- [Data extracted from a collection]:
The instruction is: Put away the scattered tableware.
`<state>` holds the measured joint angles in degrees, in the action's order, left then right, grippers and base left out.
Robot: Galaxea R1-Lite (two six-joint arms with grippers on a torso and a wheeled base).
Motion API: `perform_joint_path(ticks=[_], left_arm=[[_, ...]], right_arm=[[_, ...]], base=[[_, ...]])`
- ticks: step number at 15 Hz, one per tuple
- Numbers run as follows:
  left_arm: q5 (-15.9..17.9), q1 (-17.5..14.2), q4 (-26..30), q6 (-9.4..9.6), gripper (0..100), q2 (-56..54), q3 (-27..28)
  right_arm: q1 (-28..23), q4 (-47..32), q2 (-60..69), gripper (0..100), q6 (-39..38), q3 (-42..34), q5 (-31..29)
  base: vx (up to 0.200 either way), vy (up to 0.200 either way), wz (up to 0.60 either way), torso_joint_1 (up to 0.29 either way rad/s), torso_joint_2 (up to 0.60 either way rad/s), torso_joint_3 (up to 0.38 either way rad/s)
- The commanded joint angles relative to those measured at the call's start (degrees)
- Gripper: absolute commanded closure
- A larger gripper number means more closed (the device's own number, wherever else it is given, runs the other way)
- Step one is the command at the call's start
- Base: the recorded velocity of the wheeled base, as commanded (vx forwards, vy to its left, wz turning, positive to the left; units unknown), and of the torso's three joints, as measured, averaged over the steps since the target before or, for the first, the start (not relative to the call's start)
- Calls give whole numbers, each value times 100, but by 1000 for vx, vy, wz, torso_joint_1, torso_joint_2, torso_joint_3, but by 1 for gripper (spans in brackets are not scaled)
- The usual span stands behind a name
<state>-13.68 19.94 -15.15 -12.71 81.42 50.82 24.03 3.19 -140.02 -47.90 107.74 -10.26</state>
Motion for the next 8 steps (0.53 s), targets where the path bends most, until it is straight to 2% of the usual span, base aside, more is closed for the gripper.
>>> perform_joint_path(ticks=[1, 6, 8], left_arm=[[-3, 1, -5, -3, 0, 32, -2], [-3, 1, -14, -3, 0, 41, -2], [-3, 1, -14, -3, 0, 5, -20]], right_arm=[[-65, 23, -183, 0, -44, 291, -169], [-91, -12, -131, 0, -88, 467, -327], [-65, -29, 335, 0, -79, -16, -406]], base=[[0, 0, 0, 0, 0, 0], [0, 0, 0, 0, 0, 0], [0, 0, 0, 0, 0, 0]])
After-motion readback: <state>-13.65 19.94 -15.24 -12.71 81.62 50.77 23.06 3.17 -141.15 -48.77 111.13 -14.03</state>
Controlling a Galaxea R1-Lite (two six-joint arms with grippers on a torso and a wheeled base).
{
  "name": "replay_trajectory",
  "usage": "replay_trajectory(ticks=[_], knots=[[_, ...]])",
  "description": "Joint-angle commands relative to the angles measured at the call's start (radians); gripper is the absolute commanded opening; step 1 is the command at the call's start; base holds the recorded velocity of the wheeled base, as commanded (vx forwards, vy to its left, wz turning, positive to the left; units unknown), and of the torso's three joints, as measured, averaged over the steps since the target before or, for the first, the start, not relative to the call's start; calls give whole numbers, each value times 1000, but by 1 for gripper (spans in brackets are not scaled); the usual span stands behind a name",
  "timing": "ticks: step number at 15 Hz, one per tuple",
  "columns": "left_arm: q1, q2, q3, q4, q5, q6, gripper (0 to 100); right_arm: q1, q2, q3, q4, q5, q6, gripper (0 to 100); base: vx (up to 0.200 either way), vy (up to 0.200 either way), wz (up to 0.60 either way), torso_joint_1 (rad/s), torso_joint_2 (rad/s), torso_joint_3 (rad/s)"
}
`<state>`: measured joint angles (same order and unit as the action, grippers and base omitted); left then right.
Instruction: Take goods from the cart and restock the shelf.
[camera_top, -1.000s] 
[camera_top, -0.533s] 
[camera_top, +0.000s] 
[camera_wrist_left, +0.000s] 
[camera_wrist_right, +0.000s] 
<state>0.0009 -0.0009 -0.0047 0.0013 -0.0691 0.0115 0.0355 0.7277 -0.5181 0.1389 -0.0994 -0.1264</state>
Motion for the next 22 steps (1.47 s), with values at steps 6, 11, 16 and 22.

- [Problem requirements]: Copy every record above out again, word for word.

- [Your response]:
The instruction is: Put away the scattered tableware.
`<state>` holds the measured joint angles in degrees, in the action's order, left then right, grippers and base left out.
Robot: Galaxea R1-Lite (two six-joint arms with grippers on a torso and a wheeled base).
Motion API: `perform_joint_path(ticks=[_], left_arm=[[_, ...]], right_arm=[[_, ...]], base=[[_, ...]])`
- ticks: step number at 15 Hz, one per tuple
- Numbers run as follows:
  left_arm: q5 (-15.9..17.9), q1 (-17.5..14.2), q4 (-26..30), q6 (-9.4..9.6), gripper (0..100), q2 (-56..54), q3 (-27..28)
  right_arm: q1 (-28..23), q4 (-47..32), q2 (-60..69), gripper (0..100), q6 (-39..38), q3 (-42..34), q5 (-31..29)
  base: vx (up to 0.200 either way), vy (up to 0.200 either way), wz (up to 0.60 either way), torso_joint_1 (up to 0.29 either way rad/s), torso_joint_2 (up to 0.60 either way rad/s), torso_joint_3 (up to 0.38 either way rad/s)
- The commanded joint angles relative to those measured at the call's start (degrees)
- Gripper: absolute commanded closure
- A larger gripper number means more closed (the device's own number, wherever else it is given, runs the other way)
- Step one is the command at the call's start
- Base: the recorded velocity of the wheeled base, as commanded (vx forwards, vy to its left, wz turning, positive to the left; units unknown), and of the torso's three joints, as measured, averaged over the steps since the target before or, for the first, the start (not relative to the call's start)
- Calls give whole numbers, each value times 100, but by 1000 for vx, vy, wz, torso_joint_1, torso_joint_2, torso_joint_3, but by 1 for gripper (spans in brackets are not scaled)
- The usual span stands behind a name
<state>-13.68 19.94 -15.15 -12.71 81.42 50.82 24.03 3.19 -140.02 -47.90 107.74 -10.26</state>
Motion for the next 8 steps (0.53 s), targets where the path bends most, until it is straight to 2% of the usual span, base aside, more is closed for the gripper.
>>> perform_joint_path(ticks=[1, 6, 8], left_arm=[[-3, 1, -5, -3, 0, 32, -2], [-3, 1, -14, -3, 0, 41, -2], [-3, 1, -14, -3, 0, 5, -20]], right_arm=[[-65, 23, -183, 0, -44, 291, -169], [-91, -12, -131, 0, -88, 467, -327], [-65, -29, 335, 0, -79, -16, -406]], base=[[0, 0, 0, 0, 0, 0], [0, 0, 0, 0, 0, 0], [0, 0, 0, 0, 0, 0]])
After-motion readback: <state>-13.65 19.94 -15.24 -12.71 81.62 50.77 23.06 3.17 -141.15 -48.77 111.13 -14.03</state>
Controlling a Galaxea R1-Lite (two six-joint arms with grippers on a torso and a wheeled base).
{
  "name": "replay_trajectory",
  "usage": "replay_trajectory(ticks=[_], knots=[[_, ...]])",
  "description": "Joint-angle commands relative to the angles measured at the call's start (radians); gripper is the absolute commanded opening; step 1 is the command at the call's start; base holds the recorded velocity of the wheeled base, as commanded (vx forwards, vy to its left, wz turning, positive to the left; units unknown), and of the torso's three joints, as measured, averaged over the steps since the target before or, for the first, the start, not relative to the call's start; calls give whole numbers, each value times 1000, but by 1 for gripper (spans in brackets are not scaled); the usual span stands behind a name",
  "timing": "ticks: step number at 15 Hz, one per tuple",
  "columns": "left_arm: q1, q2, q3, q4, q5, q6, gripper (0 to 100); right_arm: q1, q2, q3, q4, q5, q6, gripper (0 to 100); base: vx (up to 0.200 either way), vy (up to 0.200 either way), wz (up to 0.60 either way), torso_joint_1 (rad/s), torso_joint_2 (rad/s), torso_joint_3 (rad/s)"
}
`<state>`: measured joint angles (same order and unit as the action, grippers and base omitted); left then right.
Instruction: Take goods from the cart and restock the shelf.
[camera_top, -1.000s] 
[camera_top, -0.533s] 
[camera_top, +0.000s] 
[camera_wrist_left, +0.000s] 
[camera_wrist_right, +0.000s] 
<state>0.0009 -0.0009 -0.0047 0.0013 -0.0691 0.0115 0.0355 0.7277 -0.5181 0.1389 -0.0994 -0.1264</state>
Motion for the next 22 steps (1.47 s), with values at steps 6, 11, 16 and 22.

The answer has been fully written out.